I can determine a Turk wherever I see him/her 

I can tell which part of Turkiye he/she is from.
Those who are from The Black Sea area have long noses, red cheeks and their speech is all different. The ones who are from The East Turkey have dark skin and an Arabic accent that 'r' letters are given out stressed.

Little, pretty Asian people  .. I really like them and always see in Istanbul. Especially Japonese and Chinese.
The thing that distinguishes a Chinese from a Japonese .. I think Chenese have more narrowed eyes and more prominent cheeks. They speak faster than Japonese do (maybe I'm just making it up, I dunno  .. but I generally can tell which one is Chinese) ..

When I see an European, I can just tell he/she is European, no other description.


----------



## MilanGirl

Really good question because i have always wondered whether it was just me 

I am afghan but raised in Norway and lived in Iran, Russia, Germany, Denmark and Pakistan. But its not just them i can tell apart.
I actually know which continent or which part of the world a person is from by just looking at him/her, although its a bit hard with people coming from USA and ENGLAND unless you look like Wayne Rooney.

For me its the walk & face...the facial features are extremely easy to tell apart in my (honest) opinion.

I can tell if someone is arab/from arabic countries from 50 miles distance ( ok i am exaggurating) but someone from a arab country will usually have a prominent(?) nose, beautiful eyes and dark hair/dark skin but not as dark skin as people from india/pakistan or other south asian countries.
People from Russia has a pale face, their eyes & nose just stands out.
I always know where someone is from before speaking with them or asking someone else if they know where this person is from...

glad im not alone though, i felt like some kind of "freak"


----------



## alexacohen

TraductoraPobleSec said:


> But what about clothig, Alexa? I can tell where people come from by what they wear! One of my dearest friends, who is African, can tell French blacks from British or American blacks! My theory is that clothing says it all!


 
I exchange whole outfits with my cousins.
American, Dutch, Australian, British, Belgian.
No way !


----------



## e.ma

MilanGirl said:


> For me its the walk & face...the facial features are extremely easy to tell apart in my (honest) opinion.
> 
> I can tell if someone is arab/from arabic countries from 50 miles distance ( ok i am exaggurating) but someone from a arab country will usually have a prominent(?) nose, beautiful eyes and dark hair/dark skin but not as dark skin as people from india/pakistan or other south asian countries.

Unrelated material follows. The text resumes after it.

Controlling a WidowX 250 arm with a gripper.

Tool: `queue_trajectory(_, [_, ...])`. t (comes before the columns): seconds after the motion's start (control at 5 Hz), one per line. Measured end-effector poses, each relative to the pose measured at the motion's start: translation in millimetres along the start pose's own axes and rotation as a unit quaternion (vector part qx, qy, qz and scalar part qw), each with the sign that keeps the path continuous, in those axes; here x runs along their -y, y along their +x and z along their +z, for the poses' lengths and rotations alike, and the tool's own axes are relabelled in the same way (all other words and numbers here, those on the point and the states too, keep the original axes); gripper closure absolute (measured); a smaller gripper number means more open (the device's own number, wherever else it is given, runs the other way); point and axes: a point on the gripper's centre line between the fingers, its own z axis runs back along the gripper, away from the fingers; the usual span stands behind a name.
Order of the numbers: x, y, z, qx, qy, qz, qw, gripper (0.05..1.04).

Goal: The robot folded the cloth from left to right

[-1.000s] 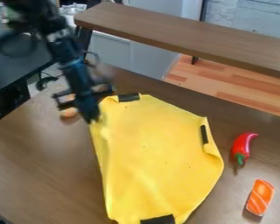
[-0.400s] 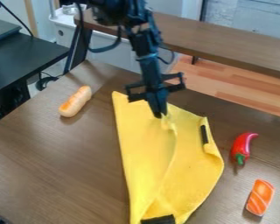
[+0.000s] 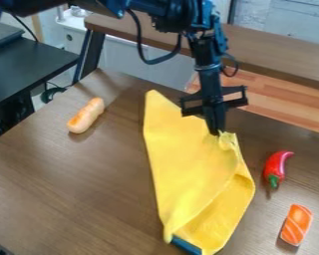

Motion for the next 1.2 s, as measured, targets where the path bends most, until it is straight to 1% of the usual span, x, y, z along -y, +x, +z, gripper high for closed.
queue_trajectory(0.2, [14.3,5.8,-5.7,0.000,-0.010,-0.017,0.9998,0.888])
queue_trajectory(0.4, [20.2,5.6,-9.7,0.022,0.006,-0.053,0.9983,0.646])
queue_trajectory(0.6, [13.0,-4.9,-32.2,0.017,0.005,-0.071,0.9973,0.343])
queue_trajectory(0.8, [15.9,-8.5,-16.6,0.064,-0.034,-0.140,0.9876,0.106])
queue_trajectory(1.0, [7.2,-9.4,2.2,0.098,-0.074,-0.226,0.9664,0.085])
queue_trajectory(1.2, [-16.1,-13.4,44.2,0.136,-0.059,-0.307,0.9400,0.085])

This description fits most Spaniards and most Mediterranean people


----------



## MilanGirl

e.ma said:


> This description fits most Spaniards and most Mediterranean people


 Thats correct

But this outfit thing is totally new to me, i wouldnt be able to tell them apart by their outfits


----------



## mirx

MilanGirl said:


> Thats correct
> 
> But this outfit thing is totally new to me, i wouldnt be able to tell them apart by their outfits


 
I am sorry, by the "outfit thing" is actually more accurate than the facial features when telling where someone's from. In this globalized world full of immigration anyone can be from anywhere.

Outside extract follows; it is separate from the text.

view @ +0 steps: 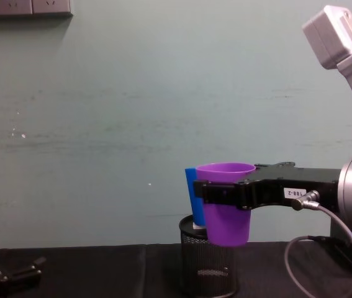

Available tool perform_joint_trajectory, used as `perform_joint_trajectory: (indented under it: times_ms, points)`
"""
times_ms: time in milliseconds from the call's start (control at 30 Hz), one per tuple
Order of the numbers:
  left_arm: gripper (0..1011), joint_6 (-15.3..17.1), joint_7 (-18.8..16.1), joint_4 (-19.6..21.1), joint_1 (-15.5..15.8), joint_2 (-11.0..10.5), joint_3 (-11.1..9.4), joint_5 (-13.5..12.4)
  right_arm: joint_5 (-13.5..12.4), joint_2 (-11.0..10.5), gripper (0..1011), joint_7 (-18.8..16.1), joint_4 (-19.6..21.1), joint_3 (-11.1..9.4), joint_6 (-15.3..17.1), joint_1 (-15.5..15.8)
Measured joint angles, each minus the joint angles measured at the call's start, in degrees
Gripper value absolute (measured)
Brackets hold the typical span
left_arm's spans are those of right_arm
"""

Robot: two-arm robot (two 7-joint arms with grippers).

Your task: Pick up one cup with a gripper and tap it against the other cup.

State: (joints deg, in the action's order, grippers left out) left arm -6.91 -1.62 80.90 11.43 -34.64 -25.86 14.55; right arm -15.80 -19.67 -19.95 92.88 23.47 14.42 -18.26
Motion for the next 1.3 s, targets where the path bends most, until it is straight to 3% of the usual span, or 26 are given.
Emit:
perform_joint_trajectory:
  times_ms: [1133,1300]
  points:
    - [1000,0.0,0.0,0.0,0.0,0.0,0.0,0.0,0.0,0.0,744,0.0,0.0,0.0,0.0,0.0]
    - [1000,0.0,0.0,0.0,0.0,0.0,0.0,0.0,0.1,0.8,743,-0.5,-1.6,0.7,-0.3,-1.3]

You can tell his *race* but not his *origins* (for some racists pigs there's no difference in these two terms). I mean, take for example the black Americans, or any American for the fact, you wouldn't be able to apply the "features principle" here, since a second-generation Asian/afro/irish/mexican/cambodyan-american may look exactly the same as an Asian, African, Mexican, Irish or Cambodyan friend back in there respective countries.

What tells apart this Asianamerican from actual Asians would be the way he speaks, dresses, gestures, and the way he behaves. The looks, in this case, have no say in the matter.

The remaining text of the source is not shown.